Two identical objects have charges 6.0*10^-6 and -2.0*10^-6 respectively. When placed a distance d apart, their force of attraction is 2.0N If the objects touched together, then moved to a distance of separation of 2d, what will be the new force between them.
Ans: I tried the inverse square law and the coulomb`s law but i do not get the answer.
To find the new force between the two charged objects when they are moved to a distance of separation of 2d, we can use Coulomb's Law.
Coulomb's Law states that the force of attraction or repulsion between two charged objects is directly proportional to the product of their charges and inversely proportional to the square of the distance between their centers.
Mathematically, the formula for Coulomb's Law is given as:
F = (k * |q1 * q2|) / r^2
Where:
F is the force between the two charges,
k is the electrostatic constant (k = 9.0 * 10^9 N m^2/C^2),
q1 and q2 are the charges of the objects,
and r is the distance between the centers of the objects.
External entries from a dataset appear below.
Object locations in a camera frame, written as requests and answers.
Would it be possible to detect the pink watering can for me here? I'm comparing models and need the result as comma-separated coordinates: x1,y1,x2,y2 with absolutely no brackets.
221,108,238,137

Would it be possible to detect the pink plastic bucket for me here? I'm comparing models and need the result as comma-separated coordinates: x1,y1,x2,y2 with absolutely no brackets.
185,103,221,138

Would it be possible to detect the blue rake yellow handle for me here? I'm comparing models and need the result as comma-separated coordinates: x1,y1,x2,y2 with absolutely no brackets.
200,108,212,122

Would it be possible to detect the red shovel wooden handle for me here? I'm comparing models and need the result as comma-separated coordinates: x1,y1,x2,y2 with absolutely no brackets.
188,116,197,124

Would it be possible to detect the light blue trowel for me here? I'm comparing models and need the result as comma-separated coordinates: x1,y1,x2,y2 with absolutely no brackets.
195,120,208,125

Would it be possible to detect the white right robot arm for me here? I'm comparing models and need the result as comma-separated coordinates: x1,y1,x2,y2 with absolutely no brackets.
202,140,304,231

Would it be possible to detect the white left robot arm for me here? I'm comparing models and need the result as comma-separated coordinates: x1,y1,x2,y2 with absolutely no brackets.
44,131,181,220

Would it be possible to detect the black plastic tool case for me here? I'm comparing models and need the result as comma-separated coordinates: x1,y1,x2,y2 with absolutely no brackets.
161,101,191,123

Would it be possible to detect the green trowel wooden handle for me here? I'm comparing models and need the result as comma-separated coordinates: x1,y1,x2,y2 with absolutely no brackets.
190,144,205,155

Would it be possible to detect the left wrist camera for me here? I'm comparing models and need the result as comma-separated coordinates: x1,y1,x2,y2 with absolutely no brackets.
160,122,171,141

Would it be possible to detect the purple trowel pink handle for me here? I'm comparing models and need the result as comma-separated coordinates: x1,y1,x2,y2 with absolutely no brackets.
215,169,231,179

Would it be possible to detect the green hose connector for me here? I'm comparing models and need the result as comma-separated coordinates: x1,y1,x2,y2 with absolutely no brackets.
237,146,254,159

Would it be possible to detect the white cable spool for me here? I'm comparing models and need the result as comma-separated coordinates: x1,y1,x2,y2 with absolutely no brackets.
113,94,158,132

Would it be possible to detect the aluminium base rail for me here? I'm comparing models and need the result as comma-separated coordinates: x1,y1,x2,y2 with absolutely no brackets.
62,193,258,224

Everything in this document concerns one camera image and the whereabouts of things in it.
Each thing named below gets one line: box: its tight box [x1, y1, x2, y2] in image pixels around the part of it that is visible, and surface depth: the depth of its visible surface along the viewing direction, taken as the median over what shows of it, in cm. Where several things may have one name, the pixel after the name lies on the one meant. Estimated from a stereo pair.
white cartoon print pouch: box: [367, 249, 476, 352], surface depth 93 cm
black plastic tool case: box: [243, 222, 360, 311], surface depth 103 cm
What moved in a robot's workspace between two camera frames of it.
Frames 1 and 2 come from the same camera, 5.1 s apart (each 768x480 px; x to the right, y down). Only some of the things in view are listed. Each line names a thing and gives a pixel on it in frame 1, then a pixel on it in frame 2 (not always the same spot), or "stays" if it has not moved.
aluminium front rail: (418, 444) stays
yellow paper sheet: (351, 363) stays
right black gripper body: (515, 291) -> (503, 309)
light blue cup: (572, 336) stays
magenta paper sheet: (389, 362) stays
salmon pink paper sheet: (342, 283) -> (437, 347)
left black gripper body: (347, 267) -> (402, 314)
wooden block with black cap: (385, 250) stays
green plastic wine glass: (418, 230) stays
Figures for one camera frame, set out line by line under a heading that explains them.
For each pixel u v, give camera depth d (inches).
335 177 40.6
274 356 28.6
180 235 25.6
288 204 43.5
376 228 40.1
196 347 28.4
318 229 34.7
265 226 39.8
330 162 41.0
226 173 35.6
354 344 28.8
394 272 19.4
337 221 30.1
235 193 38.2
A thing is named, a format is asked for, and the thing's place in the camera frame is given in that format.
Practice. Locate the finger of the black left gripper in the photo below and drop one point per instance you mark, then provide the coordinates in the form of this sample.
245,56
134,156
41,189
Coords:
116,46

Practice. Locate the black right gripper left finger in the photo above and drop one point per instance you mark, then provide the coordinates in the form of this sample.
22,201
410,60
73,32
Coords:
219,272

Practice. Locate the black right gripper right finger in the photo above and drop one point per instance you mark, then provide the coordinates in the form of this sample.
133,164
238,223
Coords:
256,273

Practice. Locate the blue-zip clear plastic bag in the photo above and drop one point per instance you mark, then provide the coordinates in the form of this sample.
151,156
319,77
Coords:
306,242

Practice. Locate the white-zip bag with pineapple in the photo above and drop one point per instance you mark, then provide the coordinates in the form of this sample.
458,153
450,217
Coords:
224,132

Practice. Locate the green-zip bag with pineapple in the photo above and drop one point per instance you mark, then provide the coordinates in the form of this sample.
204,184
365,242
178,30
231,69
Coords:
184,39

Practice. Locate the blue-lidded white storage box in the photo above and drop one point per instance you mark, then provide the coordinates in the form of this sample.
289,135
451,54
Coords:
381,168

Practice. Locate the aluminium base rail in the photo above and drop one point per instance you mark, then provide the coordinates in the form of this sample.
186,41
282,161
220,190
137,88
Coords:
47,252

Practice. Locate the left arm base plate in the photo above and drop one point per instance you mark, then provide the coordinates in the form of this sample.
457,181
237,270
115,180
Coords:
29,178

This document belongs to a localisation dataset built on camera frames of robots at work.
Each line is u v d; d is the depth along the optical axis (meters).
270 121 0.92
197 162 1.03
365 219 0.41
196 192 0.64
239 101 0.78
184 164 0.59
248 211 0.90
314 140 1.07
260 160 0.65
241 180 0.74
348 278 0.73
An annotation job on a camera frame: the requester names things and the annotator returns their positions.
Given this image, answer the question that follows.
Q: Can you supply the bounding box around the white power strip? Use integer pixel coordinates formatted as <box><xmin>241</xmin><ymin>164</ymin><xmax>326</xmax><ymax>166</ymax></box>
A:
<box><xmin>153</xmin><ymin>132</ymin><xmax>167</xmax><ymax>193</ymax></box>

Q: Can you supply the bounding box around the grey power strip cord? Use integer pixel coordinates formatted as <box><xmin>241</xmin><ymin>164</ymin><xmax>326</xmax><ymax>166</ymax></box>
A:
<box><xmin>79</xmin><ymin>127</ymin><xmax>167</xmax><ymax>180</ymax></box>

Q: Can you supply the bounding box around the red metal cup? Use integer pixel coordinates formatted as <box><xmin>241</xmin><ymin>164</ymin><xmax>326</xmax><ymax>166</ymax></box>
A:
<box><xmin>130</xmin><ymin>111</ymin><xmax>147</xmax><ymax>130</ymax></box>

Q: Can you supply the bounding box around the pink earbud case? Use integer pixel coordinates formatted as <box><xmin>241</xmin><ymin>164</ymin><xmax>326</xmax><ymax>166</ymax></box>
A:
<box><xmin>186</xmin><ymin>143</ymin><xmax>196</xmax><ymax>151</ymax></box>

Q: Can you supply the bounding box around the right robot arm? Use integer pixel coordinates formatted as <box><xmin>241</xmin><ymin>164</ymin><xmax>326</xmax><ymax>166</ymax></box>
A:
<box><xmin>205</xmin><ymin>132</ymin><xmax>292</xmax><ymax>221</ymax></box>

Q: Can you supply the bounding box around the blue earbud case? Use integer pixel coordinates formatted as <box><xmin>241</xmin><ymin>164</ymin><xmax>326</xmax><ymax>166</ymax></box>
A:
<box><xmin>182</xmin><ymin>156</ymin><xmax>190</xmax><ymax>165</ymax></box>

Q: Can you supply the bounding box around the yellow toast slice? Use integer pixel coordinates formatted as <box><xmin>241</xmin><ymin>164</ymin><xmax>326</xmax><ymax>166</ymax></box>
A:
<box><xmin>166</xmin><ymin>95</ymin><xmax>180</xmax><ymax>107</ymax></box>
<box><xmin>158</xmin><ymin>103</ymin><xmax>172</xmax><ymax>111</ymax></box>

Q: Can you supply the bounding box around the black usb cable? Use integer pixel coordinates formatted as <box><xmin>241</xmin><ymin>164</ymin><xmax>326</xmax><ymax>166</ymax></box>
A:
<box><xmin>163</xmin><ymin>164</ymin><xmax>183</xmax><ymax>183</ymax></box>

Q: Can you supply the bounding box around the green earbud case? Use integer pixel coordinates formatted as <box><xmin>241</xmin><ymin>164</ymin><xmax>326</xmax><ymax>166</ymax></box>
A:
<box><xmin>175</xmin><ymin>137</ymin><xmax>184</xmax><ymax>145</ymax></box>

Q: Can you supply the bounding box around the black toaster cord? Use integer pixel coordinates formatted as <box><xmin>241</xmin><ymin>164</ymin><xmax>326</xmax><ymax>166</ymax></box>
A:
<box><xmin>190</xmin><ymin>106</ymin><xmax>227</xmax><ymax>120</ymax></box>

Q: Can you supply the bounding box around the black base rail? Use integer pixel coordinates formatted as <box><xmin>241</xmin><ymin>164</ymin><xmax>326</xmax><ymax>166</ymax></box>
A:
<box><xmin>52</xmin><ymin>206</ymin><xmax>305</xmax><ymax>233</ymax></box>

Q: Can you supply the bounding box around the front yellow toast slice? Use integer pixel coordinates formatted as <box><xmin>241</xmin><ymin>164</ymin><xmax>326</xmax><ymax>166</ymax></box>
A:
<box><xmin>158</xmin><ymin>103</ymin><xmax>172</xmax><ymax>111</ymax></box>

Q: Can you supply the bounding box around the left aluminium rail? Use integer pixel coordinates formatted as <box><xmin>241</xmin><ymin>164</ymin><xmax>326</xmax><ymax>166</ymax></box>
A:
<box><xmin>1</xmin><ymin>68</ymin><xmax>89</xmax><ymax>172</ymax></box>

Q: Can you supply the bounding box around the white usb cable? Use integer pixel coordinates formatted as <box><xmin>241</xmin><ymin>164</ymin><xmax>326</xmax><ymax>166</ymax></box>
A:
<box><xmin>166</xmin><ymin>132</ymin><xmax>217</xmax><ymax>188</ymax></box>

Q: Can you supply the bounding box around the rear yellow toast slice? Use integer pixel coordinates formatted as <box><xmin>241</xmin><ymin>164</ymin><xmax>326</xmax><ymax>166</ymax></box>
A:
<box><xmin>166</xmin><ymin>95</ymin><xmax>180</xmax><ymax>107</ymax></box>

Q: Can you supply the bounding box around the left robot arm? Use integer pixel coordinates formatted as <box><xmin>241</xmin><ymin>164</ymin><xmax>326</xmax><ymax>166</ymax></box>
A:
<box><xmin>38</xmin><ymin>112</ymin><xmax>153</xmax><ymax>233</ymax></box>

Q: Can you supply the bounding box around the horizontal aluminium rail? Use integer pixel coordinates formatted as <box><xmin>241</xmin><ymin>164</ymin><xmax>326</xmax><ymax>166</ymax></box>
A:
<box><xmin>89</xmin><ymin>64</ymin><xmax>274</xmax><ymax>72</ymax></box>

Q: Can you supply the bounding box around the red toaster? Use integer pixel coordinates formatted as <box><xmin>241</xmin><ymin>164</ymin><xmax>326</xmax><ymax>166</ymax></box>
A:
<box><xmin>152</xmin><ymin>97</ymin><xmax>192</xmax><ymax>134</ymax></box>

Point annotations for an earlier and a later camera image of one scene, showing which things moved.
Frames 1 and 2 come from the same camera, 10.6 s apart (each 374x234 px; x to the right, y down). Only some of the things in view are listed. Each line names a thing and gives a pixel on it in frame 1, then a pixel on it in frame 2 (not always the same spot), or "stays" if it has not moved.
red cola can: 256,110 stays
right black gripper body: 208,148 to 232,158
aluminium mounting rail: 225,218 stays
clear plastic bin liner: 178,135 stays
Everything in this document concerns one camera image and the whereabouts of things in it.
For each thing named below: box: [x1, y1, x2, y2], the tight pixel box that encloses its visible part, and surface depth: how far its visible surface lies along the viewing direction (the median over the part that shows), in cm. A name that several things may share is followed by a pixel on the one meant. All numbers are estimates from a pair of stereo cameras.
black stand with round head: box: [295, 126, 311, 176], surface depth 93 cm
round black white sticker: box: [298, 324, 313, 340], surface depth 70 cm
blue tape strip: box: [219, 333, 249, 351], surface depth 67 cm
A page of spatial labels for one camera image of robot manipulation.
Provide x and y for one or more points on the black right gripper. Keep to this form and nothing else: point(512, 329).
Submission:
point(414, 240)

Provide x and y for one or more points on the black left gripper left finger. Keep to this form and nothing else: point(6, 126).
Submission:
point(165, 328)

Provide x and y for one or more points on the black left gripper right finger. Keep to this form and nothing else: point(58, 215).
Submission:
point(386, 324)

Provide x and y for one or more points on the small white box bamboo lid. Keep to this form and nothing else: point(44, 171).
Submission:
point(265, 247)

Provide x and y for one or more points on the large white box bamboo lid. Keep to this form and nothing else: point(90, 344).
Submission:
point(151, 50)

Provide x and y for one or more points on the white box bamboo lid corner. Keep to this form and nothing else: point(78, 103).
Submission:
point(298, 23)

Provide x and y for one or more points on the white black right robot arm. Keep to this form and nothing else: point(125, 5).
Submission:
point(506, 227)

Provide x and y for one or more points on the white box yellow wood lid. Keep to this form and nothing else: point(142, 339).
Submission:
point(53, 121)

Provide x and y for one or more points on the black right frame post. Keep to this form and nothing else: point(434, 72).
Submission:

In the given scenario, we have two identical objects with charges 6.0 * 10^-6 C and -2.0 * 10^-6 C respectively. When placed at a distance of d apart, their force of attraction is 2.0 N.
Using Coulomb's Law, we can substitute the given values into the formula:
2.0 N = (9.0 * 10^9 N m^2/C^2) * |6.0 * 10^-6 C * -2.0 * 10^-6 C| / (d)^2
Simplifying this equation, we get:
2.0 N = (9.0 * 10^9 N m^2/C^2) * 12.0 * 10^-12 C^2 / (d)^2
2.0 N = 108.0 N m^2/(d)^2
Now, let's find the new force when the distance of separation between the objects becomes 2d.
Using the same formula, we substitute the values:
F' = (k * |q1 * q2|) / (2d)^2
= (k * |q1 * q2|) / 4d^2
Now, we can compare the magnitudes of the forces:
|F'| / |F| = [(k * |q1 * q2|) / 4d^2] / [(k * |q1 * q2|) / d^2]
= (k * |q1 * q2|) / 4d^2 * (d^2) / (k * |q1 * q2|)
= 1/4
Therefore, the new force between the two charged objects, when they are moved to a distance of separation 2d, will be one-fourth (1/4) of the original force of attraction, which is 2.0 N.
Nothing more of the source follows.